(Items listed in a dataset)
************

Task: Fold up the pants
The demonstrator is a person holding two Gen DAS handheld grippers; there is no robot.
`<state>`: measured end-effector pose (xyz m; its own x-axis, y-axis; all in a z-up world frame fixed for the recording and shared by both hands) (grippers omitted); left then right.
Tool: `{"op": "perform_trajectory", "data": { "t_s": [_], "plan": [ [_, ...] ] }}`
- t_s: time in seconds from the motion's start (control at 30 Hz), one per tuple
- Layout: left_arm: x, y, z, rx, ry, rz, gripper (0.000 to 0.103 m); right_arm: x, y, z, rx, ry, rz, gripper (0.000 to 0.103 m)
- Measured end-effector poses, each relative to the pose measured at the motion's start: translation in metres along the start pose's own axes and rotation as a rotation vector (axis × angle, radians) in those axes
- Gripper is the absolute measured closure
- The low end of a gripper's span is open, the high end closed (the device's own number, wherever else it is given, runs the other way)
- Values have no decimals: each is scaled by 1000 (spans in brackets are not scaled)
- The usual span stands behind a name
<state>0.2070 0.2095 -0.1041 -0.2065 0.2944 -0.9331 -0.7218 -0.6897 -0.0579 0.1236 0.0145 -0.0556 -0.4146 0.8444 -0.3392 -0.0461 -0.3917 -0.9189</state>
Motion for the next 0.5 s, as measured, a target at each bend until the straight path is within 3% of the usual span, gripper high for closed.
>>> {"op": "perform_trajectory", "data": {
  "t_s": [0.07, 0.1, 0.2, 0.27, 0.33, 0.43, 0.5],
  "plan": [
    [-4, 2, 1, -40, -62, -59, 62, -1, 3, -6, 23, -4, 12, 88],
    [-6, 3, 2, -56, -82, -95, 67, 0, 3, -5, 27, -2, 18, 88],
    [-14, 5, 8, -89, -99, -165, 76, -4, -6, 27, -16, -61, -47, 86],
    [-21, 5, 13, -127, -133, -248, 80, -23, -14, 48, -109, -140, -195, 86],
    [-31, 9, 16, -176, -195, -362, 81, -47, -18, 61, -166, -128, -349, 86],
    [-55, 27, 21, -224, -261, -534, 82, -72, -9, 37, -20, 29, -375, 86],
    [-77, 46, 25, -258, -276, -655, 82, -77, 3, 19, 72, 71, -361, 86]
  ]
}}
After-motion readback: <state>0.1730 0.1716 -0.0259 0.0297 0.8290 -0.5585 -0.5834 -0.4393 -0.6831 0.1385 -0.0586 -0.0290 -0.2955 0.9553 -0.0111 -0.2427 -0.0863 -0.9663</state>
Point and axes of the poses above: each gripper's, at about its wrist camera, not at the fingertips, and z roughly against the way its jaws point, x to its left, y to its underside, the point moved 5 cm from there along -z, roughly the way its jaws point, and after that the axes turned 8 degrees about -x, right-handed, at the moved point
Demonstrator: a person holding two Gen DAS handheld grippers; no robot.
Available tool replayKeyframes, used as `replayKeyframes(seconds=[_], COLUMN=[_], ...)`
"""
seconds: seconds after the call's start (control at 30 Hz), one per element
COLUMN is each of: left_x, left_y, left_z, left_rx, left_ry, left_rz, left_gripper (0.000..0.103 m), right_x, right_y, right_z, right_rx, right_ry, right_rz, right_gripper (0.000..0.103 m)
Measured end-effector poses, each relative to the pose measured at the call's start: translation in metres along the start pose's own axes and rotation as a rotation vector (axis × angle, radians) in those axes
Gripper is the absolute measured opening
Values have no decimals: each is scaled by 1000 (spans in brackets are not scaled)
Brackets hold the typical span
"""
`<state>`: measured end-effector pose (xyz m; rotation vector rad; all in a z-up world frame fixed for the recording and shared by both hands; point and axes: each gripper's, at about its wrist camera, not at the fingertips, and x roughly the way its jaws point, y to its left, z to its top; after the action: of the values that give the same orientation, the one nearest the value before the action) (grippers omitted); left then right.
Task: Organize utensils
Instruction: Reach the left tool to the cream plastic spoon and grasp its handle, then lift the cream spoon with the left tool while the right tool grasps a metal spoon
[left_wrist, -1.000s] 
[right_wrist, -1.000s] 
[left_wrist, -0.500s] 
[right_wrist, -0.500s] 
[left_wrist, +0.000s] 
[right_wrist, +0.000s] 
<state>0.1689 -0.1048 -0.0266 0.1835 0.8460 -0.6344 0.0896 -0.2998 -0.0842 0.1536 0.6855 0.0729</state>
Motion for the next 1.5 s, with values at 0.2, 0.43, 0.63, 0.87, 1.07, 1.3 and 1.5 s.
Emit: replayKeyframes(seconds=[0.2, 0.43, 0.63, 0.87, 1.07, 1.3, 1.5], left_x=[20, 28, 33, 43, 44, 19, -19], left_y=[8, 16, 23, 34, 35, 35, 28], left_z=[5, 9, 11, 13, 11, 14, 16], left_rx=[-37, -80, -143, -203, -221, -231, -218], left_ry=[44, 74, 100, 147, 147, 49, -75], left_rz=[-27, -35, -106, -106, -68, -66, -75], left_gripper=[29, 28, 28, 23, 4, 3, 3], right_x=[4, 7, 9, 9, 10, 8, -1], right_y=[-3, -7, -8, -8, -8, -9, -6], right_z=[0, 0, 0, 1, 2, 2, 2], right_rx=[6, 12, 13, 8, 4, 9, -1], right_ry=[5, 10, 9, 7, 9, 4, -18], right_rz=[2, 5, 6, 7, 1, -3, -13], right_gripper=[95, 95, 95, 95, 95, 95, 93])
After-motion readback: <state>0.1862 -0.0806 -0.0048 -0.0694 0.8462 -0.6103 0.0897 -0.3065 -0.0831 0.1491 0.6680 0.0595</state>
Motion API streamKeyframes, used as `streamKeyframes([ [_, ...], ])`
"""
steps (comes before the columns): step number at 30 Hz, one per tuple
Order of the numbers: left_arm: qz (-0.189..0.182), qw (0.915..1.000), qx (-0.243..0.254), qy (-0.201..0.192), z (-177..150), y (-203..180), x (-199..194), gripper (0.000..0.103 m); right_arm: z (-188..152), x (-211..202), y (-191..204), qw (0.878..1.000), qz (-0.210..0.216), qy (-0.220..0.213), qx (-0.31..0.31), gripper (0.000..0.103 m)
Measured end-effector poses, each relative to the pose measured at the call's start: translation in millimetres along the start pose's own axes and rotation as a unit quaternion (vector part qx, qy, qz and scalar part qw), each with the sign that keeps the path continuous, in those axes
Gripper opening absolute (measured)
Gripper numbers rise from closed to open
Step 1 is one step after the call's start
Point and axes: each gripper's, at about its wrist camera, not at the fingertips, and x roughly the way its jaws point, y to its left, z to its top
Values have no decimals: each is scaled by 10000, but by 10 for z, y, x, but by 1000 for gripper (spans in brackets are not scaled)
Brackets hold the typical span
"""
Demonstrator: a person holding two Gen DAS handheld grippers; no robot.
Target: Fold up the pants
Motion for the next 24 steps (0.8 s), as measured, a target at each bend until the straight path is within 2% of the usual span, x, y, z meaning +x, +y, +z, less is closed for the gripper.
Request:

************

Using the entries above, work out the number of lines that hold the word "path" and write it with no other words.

3